On this day in 1946, the International Council of Religious Education published the Revised Standard Version (RSV) of the New Testament. This was the first stage of the creation of the development of the RSV Bible.
The RSV Bible was created with the intent of drafting a literally accurate but readable version of the Bible in today’s English. The panel of theology scholars who developed the RSV used the 17th edition of the Nestle-Aland Greek text for the creation of the New Testament and the Hebrew Masoretic text for the Old Testament. In addition, for parts of the Book of Isaiah, the scholars used the Dead Sea Scrolls, which were first discovered in 1946.
After thoroughly examining the RSV New Testament, the National Council of Churches (formed through a merger of the International Council and the Federal Council of Churches in 1950) authorized the publication of the full RSV Bible. The first copy was presented to President Harry Truman on September 30, 1952.
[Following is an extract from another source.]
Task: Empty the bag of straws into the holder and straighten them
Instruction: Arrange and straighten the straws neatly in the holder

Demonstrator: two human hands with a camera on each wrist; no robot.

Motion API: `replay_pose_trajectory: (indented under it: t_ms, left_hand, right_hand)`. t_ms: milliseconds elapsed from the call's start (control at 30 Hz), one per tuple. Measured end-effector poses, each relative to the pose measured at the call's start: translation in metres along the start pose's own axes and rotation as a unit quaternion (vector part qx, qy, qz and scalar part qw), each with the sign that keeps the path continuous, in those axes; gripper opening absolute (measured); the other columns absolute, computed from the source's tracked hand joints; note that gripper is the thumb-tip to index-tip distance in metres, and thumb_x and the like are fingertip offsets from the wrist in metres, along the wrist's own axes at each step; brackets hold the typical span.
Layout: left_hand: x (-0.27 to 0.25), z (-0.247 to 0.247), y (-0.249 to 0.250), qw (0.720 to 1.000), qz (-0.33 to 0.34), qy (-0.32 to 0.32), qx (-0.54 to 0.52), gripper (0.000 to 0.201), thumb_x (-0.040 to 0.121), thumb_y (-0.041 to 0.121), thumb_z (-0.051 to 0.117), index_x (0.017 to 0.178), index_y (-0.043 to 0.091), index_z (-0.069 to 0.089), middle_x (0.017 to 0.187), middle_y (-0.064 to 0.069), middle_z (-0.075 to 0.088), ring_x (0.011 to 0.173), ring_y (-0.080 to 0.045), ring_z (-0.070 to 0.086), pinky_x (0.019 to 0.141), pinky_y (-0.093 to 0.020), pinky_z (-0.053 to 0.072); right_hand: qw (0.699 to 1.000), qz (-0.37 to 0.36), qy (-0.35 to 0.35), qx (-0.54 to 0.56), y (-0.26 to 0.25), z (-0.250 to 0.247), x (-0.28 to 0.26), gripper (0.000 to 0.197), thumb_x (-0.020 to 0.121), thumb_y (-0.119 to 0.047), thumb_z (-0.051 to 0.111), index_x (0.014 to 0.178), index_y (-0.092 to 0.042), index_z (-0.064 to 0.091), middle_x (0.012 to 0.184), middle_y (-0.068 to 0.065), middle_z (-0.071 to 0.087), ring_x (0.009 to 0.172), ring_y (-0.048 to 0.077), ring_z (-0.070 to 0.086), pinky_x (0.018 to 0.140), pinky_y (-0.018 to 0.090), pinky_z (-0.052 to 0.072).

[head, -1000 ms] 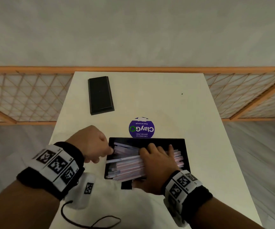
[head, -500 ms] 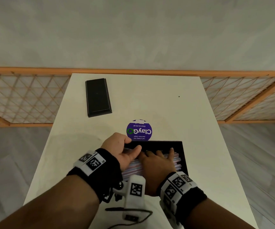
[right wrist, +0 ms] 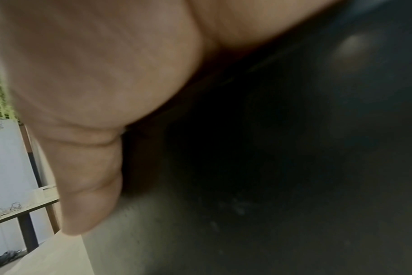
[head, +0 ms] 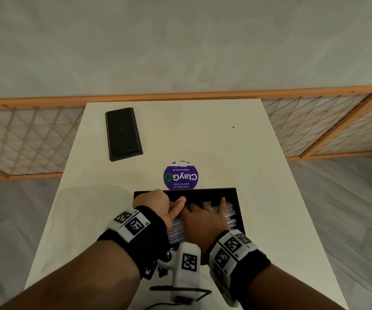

There was controversy regarding some of the differences in the text between the RSV and the King James Version. The most famous example comes in Isaiah 7:14, which reads in the King James Version:
“Therefore the Lord himself shall give you a sign; Behold, a virgin shall conceive, and bear a son, and shall call his name Immanuel.”
For the RSV, the scholars interpreted the Hebrew word “almah” to mean “young woman” instead of “virgin.” This is one of the many examples with the text that generated a flood of discordance that still exists today.